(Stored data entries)
━━━━━━━━━━━━━━━━
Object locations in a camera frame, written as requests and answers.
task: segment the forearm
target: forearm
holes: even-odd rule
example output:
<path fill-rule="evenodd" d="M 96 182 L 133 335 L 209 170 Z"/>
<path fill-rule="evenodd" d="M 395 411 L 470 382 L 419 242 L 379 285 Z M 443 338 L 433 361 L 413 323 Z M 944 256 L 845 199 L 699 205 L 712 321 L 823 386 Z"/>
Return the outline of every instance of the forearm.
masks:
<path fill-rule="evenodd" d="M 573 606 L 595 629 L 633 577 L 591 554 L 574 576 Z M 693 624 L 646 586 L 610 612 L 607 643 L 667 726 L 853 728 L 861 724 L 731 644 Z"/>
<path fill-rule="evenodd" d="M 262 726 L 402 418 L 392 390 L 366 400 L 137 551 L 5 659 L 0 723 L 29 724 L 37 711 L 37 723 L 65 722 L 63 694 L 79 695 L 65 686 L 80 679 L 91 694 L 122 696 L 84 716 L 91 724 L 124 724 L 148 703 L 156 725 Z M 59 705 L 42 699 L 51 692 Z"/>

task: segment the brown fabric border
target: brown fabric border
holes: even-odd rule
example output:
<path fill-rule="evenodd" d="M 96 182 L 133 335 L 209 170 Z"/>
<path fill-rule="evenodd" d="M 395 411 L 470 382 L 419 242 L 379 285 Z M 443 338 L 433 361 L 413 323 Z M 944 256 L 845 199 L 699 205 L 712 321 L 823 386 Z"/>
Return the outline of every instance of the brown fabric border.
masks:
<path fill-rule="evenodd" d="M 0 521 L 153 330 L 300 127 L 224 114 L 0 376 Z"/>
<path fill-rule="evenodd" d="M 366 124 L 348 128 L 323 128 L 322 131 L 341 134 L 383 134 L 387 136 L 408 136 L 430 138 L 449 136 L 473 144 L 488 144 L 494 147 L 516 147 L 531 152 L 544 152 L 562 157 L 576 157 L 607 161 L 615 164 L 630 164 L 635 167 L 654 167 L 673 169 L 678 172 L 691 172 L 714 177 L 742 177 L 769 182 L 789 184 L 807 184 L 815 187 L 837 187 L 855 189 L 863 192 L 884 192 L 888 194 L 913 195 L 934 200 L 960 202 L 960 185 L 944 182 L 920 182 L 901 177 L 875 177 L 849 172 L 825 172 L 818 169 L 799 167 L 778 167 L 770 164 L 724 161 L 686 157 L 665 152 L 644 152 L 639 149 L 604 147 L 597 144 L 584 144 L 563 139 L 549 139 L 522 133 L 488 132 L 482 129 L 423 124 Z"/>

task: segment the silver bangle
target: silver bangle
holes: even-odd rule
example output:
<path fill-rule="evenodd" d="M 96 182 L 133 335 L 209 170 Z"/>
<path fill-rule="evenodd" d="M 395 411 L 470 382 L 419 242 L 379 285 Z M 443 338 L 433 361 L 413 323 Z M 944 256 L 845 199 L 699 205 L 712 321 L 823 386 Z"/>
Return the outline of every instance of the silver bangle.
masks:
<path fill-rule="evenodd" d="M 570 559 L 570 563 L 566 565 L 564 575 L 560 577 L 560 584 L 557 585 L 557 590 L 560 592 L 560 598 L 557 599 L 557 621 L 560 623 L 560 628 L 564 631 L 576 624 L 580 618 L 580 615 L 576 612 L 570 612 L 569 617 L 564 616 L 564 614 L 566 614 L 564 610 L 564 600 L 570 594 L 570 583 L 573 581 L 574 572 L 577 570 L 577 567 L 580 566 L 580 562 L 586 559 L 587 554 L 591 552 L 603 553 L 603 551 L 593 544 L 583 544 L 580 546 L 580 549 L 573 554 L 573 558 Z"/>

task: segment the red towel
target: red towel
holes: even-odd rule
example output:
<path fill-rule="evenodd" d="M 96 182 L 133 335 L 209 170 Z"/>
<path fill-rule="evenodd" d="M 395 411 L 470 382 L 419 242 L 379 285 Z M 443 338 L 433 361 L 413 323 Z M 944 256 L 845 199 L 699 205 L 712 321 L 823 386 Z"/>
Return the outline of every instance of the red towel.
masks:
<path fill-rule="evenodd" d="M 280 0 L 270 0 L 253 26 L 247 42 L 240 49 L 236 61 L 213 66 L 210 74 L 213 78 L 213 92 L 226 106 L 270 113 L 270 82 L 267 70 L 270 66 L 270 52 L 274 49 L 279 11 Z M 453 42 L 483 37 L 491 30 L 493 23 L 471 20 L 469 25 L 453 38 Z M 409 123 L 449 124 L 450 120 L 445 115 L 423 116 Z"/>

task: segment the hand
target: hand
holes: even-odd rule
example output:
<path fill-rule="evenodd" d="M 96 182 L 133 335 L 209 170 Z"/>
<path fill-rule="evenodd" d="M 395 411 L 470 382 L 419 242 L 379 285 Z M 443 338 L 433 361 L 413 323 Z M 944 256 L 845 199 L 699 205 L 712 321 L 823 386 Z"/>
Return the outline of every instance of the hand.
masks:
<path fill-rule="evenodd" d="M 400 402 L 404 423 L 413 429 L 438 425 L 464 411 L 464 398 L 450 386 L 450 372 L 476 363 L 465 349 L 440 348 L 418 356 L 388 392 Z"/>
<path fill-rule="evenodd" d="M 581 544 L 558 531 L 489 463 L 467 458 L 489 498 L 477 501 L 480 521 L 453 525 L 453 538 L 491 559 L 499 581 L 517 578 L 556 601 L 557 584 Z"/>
━━━━━━━━━━━━━━━━
Aim of the exercise | Print all the data exactly.

Expected answer |
Object locations in a camera frame, written as requests and answers.
task: segment the forearm
target: forearm
holes: even-odd rule
example output:
<path fill-rule="evenodd" d="M 96 182 L 133 335 L 209 170 Z"/>
<path fill-rule="evenodd" d="M 395 411 L 470 382 L 419 242 L 379 285 Z M 443 338 L 433 361 L 413 323 Z M 944 256 L 845 199 L 699 205 L 712 321 L 823 386 Z"/>
Return the outline of every instance of the forearm.
masks:
<path fill-rule="evenodd" d="M 573 606 L 595 629 L 633 577 L 591 554 L 574 576 Z M 693 624 L 646 586 L 610 612 L 607 643 L 667 726 L 853 728 L 861 724 L 731 644 Z"/>
<path fill-rule="evenodd" d="M 262 726 L 402 418 L 392 390 L 366 400 L 137 551 L 5 659 L 0 723 L 29 724 L 37 711 L 37 723 L 65 722 L 63 694 L 79 695 L 65 686 L 80 679 L 91 694 L 122 696 L 84 716 L 91 724 L 124 724 L 148 703 L 156 725 Z M 59 705 L 42 699 L 51 692 Z"/>

task: segment the brown fabric border
target: brown fabric border
holes: even-odd rule
example output:
<path fill-rule="evenodd" d="M 96 182 L 133 335 L 209 170 Z"/>
<path fill-rule="evenodd" d="M 395 411 L 470 382 L 419 242 L 379 285 Z M 443 338 L 433 361 L 413 323 Z M 944 256 L 845 199 L 699 205 L 712 321 L 823 386 Z"/>
Return the outline of every instance of the brown fabric border.
masks:
<path fill-rule="evenodd" d="M 0 521 L 153 330 L 300 127 L 224 114 L 0 376 Z"/>
<path fill-rule="evenodd" d="M 366 124 L 348 128 L 323 128 L 322 131 L 341 134 L 383 134 L 387 136 L 408 136 L 430 138 L 449 136 L 473 144 L 488 144 L 494 147 L 516 147 L 531 152 L 544 152 L 562 157 L 576 157 L 607 161 L 615 164 L 630 164 L 635 167 L 654 167 L 673 169 L 678 172 L 691 172 L 714 177 L 742 177 L 769 182 L 789 184 L 807 184 L 815 187 L 837 187 L 855 189 L 863 192 L 884 192 L 888 194 L 913 195 L 934 200 L 960 202 L 960 185 L 944 182 L 920 182 L 901 177 L 875 177 L 849 172 L 825 172 L 818 169 L 799 167 L 778 167 L 770 164 L 724 161 L 686 157 L 665 152 L 644 152 L 639 149 L 604 147 L 597 144 L 584 144 L 563 139 L 549 139 L 522 133 L 488 132 L 482 129 L 423 124 Z"/>

task: segment the silver bangle
target: silver bangle
holes: even-odd rule
example output:
<path fill-rule="evenodd" d="M 96 182 L 133 335 L 209 170 Z"/>
<path fill-rule="evenodd" d="M 395 411 L 470 382 L 419 242 L 379 285 Z M 443 338 L 433 361 L 413 323 Z M 944 256 L 845 199 L 699 205 L 712 321 L 823 386 Z"/>
Return the outline of every instance of the silver bangle.
masks:
<path fill-rule="evenodd" d="M 570 559 L 570 563 L 566 565 L 564 575 L 560 577 L 560 584 L 557 585 L 557 590 L 560 592 L 560 598 L 557 599 L 557 621 L 560 623 L 560 628 L 564 631 L 576 624 L 580 618 L 580 615 L 576 612 L 570 612 L 569 617 L 564 616 L 564 614 L 566 614 L 564 610 L 564 600 L 570 594 L 570 583 L 573 581 L 574 572 L 577 570 L 577 567 L 580 566 L 580 562 L 586 559 L 587 554 L 591 552 L 603 553 L 603 551 L 593 544 L 583 544 L 580 546 L 580 549 L 573 554 L 573 558 Z"/>

task: segment the red towel
target: red towel
holes: even-odd rule
example output:
<path fill-rule="evenodd" d="M 96 182 L 133 335 L 209 170 Z"/>
<path fill-rule="evenodd" d="M 395 411 L 470 382 L 419 242 L 379 285 Z M 443 338 L 433 361 L 413 323 Z M 944 256 L 845 199 L 699 205 L 712 321 L 823 386 Z"/>
Return the outline of every instance of the red towel.
masks:
<path fill-rule="evenodd" d="M 280 0 L 270 0 L 253 26 L 247 42 L 240 49 L 236 61 L 213 66 L 210 74 L 213 78 L 213 92 L 226 106 L 270 113 L 270 82 L 267 70 L 270 66 L 270 52 L 274 49 L 279 11 Z M 453 42 L 483 37 L 491 30 L 493 23 L 471 20 L 469 25 L 453 38 Z M 409 123 L 449 124 L 450 120 L 445 115 L 423 116 Z"/>

task: segment the hand
target: hand
holes: even-odd rule
example output:
<path fill-rule="evenodd" d="M 96 182 L 133 335 L 209 170 Z"/>
<path fill-rule="evenodd" d="M 395 411 L 470 382 L 419 242 L 379 285 Z M 443 338 L 433 361 L 413 323 Z M 944 256 L 845 199 L 699 205 L 712 321 L 823 386 Z"/>
Return the outline of every instance of the hand.
masks:
<path fill-rule="evenodd" d="M 400 402 L 404 423 L 413 429 L 438 425 L 464 411 L 464 398 L 450 386 L 450 372 L 476 363 L 465 349 L 440 348 L 418 356 L 388 392 Z"/>
<path fill-rule="evenodd" d="M 581 544 L 558 531 L 489 463 L 467 458 L 489 498 L 477 501 L 480 521 L 453 525 L 453 538 L 491 559 L 499 581 L 517 578 L 556 601 L 557 584 Z"/>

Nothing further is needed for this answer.